Could you return all of the records exactly as they stand?

| Stored data |
.....

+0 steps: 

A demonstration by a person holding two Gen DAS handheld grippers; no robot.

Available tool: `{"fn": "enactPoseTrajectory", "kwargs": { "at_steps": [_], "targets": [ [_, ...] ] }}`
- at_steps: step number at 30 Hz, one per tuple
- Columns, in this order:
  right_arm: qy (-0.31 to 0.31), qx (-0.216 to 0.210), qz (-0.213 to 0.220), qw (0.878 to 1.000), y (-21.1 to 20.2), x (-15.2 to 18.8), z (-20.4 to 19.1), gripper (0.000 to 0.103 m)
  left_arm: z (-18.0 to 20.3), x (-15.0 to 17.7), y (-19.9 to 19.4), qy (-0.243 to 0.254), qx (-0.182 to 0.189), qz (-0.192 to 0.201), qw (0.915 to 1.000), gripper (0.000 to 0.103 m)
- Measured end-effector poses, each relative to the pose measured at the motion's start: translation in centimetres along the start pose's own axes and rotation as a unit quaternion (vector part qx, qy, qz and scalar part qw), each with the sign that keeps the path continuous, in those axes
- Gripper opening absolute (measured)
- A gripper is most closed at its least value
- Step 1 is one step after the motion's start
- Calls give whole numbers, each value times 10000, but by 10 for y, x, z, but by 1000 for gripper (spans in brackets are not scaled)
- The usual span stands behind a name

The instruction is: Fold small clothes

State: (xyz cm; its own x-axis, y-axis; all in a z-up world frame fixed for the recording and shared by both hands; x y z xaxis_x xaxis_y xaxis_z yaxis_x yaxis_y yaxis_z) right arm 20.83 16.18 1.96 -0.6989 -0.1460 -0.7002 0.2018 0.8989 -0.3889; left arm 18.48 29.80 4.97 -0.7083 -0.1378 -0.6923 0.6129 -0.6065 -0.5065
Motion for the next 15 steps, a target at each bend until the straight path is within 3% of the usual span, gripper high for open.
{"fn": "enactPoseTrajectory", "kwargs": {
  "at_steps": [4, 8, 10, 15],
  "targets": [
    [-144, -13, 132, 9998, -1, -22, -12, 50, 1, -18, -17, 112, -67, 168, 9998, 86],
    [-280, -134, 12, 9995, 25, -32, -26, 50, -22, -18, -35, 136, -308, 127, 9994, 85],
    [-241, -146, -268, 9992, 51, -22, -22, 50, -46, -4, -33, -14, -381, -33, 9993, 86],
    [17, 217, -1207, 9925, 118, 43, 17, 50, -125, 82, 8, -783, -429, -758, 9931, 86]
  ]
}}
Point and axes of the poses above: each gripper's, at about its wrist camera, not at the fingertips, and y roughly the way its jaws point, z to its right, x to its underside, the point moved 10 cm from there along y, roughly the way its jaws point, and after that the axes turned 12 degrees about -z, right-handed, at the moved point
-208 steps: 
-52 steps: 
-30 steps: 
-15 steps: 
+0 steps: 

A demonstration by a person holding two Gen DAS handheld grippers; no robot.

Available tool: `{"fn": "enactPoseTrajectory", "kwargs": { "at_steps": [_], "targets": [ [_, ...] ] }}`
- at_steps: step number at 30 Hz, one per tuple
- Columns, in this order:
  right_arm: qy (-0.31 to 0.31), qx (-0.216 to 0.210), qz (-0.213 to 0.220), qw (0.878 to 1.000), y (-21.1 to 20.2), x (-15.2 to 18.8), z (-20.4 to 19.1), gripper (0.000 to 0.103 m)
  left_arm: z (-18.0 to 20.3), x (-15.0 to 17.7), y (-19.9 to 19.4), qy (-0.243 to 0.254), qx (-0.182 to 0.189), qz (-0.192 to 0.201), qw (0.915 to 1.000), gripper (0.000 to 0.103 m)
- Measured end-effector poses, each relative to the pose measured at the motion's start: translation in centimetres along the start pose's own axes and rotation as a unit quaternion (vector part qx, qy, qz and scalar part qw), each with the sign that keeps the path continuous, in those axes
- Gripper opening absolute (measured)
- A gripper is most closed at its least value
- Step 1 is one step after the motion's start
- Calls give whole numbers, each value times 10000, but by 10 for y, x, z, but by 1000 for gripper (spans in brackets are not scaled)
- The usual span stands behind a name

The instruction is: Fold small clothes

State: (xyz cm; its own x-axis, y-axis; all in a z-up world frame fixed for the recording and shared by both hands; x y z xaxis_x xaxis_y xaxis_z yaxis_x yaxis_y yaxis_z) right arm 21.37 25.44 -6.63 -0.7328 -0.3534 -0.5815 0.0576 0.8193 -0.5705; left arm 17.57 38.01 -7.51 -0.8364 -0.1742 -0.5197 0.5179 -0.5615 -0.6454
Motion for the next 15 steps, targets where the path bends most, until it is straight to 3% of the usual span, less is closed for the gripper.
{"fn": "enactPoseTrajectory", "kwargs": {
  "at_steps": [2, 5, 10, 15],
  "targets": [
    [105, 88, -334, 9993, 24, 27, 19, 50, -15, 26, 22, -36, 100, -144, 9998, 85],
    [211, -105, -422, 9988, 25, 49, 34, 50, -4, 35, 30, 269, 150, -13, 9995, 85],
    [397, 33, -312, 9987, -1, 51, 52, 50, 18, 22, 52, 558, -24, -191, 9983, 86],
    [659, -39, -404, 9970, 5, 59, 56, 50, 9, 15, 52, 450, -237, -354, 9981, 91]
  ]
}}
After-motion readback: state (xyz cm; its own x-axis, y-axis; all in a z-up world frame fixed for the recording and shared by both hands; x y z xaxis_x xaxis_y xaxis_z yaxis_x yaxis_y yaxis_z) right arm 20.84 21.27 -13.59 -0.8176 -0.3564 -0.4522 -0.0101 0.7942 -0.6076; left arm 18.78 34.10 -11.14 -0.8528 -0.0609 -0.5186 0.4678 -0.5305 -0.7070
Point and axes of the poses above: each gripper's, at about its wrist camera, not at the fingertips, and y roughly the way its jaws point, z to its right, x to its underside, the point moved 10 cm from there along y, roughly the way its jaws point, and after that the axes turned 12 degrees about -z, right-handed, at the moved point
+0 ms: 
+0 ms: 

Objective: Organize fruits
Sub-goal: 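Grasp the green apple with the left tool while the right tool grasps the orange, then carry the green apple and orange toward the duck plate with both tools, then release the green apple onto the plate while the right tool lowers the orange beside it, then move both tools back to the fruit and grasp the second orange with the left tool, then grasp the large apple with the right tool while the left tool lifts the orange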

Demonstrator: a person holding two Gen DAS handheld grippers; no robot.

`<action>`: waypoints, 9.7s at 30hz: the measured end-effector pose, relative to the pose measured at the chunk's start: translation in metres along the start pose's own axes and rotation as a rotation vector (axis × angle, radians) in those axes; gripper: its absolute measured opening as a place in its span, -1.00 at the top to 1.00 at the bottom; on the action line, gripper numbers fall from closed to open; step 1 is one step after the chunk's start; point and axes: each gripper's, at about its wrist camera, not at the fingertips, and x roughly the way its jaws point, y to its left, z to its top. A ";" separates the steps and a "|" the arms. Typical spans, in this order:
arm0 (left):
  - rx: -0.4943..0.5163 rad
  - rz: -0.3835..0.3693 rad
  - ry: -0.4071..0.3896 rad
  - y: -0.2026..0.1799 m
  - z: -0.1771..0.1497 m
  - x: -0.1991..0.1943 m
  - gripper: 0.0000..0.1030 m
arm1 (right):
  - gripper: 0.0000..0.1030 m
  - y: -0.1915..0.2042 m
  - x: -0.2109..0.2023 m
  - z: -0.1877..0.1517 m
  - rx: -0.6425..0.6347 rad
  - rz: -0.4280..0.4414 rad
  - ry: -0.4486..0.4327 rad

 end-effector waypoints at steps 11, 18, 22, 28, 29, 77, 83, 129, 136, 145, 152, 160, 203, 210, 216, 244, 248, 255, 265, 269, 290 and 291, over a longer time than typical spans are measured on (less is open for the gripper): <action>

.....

| Output |
+0 steps: 

A demonstration by a person holding two Gen DAS handheld grippers; no robot.

Available tool: `{"fn": "enactPoseTrajectory", "kwargs": { "at_steps": [_], "targets": [ [_, ...] ] }}`
- at_steps: step number at 30 Hz, one per tuple
- Columns, in this order:
  right_arm: qy (-0.31 to 0.31), qx (-0.216 to 0.210), qz (-0.213 to 0.220), qw (0.878 to 1.000), y (-21.1 to 20.2), x (-15.2 to 18.8), z (-20.4 to 19.1), gripper (0.000 to 0.103 m)
  left_arm: z (-18.0 to 20.3), x (-15.0 to 17.7), y (-19.9 to 19.4), qy (-0.243 to 0.254), qx (-0.182 to 0.189), qz (-0.192 to 0.201), qw (0.915 to 1.000), gripper (0.000 to 0.103 m)
- Measured end-effector poses, each relative to the pose measured at the motion's start: translation in centimetres along the start pose's own axes and rotation as a unit quaternion (vector part qx, qy, qz and scalar part qw), each with the sign that keeps the path continuous, in those axes
- Gripper opening absolute (measured)
- A gripper is most closed at its least value
- Step 1 is one step after the motion's start
- Calls give whole numbers, each value times 10000, but by 10 for y, x, z, but by 1000 for gripper (spans in brackets are not scaled)
- The usual span stands behind a name

The instruction is: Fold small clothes

State: (xyz cm; its own x-axis, y-axis; all in a z-up world frame fixed for the recording and shared by both hands; x y z xaxis_x xaxis_y xaxis_z yaxis_x yaxis_y yaxis_z) right arm 20.83 16.18 1.96 -0.6989 -0.1460 -0.7002 0.2018 0.8989 -0.3889; left arm 18.48 29.80 4.97 -0.7083 -0.1378 -0.6923 0.6129 -0.6065 -0.5065
Motion for the next 15 steps, a target at each bend until the straight path is within 3% of the usual span, gripper high for open.
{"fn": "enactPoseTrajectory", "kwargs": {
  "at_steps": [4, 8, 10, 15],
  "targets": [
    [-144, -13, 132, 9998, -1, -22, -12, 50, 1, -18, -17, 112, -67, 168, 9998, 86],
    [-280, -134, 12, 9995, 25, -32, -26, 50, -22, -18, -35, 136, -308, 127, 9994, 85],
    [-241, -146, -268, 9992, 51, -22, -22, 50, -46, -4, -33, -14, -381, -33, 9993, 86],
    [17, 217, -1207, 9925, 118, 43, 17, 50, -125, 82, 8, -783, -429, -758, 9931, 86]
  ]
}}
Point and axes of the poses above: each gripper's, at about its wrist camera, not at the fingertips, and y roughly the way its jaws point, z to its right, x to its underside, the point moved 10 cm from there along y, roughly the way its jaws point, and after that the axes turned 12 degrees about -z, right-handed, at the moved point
-208 steps: 
-52 steps: 
-30 steps: 
-15 steps: 
+0 steps: 

A demonstration by a person holding two Gen DAS handheld grippers; no robot.

Available tool: `{"fn": "enactPoseTrajectory", "kwargs": { "at_steps": [_], "targets": [ [_, ...] ] }}`
- at_steps: step number at 30 Hz, one per tuple
- Columns, in this order:
  right_arm: qy (-0.31 to 0.31), qx (-0.216 to 0.210), qz (-0.213 to 0.220), qw (0.878 to 1.000), y (-21.1 to 20.2), x (-15.2 to 18.8), z (-20.4 to 19.1), gripper (0.000 to 0.103 m)
  left_arm: z (-18.0 to 20.3), x (-15.0 to 17.7), y (-19.9 to 19.4), qy (-0.243 to 0.254), qx (-0.182 to 0.189), qz (-0.192 to 0.201), qw (0.915 to 1.000), gripper (0.000 to 0.103 m)
- Measured end-effector poses, each relative to the pose measured at the motion's start: translation in centimetres along the start pose's own axes and rotation as a unit quaternion (vector part qx, qy, qz and scalar part qw), each with the sign that keeps the path continuous, in those axes
- Gripper opening absolute (measured)
- A gripper is most closed at its least value
- Step 1 is one step after the motion's start
- Calls give whole numbers, each value times 10000, but by 10 for y, x, z, but by 1000 for gripper (spans in brackets are not scaled)
- The usual span stands behind a name

The instruction is: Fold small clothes

State: (xyz cm; its own x-axis, y-axis; all in a z-up world frame fixed for the recording and shared by both hands; x y z xaxis_x xaxis_y xaxis_z yaxis_x yaxis_y yaxis_z) right arm 21.37 25.44 -6.63 -0.7328 -0.3534 -0.5815 0.0576 0.8193 -0.5705; left arm 17.57 38.01 -7.51 -0.8364 -0.1742 -0.5197 0.5179 -0.5615 -0.6454
Motion for the next 15 steps, targets where the path bends most, until it is straight to 3% of the usual span, less is closed for the gripper.
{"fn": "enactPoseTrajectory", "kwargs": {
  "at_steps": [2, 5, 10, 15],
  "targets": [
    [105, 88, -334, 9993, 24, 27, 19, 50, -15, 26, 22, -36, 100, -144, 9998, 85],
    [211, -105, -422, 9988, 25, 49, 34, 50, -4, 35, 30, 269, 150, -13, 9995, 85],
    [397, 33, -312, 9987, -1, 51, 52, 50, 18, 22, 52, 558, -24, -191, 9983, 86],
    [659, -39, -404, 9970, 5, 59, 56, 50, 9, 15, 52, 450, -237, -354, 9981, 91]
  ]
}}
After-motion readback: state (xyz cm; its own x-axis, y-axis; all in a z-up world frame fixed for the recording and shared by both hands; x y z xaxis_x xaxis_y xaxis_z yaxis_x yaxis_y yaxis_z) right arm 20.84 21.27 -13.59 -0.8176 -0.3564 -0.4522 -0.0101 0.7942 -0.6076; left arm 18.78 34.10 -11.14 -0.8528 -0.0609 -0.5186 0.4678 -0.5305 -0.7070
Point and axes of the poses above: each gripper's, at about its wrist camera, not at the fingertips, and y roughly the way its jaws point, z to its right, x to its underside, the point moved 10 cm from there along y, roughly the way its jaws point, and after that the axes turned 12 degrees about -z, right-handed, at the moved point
+0 ms: 
+0 ms: 

Objective: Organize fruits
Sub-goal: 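Grasp the green apple with the left tool while the right tool grasps the orange, then carry the green apple and orange toward the duck plate with both tools, then release the green apple onto the plate while the right tool lowers the orange beside it, then move both tools back to the fruit and grasp the second orange with the left tool, then grasp the large apple with the right tool while the left tool lifts the orange
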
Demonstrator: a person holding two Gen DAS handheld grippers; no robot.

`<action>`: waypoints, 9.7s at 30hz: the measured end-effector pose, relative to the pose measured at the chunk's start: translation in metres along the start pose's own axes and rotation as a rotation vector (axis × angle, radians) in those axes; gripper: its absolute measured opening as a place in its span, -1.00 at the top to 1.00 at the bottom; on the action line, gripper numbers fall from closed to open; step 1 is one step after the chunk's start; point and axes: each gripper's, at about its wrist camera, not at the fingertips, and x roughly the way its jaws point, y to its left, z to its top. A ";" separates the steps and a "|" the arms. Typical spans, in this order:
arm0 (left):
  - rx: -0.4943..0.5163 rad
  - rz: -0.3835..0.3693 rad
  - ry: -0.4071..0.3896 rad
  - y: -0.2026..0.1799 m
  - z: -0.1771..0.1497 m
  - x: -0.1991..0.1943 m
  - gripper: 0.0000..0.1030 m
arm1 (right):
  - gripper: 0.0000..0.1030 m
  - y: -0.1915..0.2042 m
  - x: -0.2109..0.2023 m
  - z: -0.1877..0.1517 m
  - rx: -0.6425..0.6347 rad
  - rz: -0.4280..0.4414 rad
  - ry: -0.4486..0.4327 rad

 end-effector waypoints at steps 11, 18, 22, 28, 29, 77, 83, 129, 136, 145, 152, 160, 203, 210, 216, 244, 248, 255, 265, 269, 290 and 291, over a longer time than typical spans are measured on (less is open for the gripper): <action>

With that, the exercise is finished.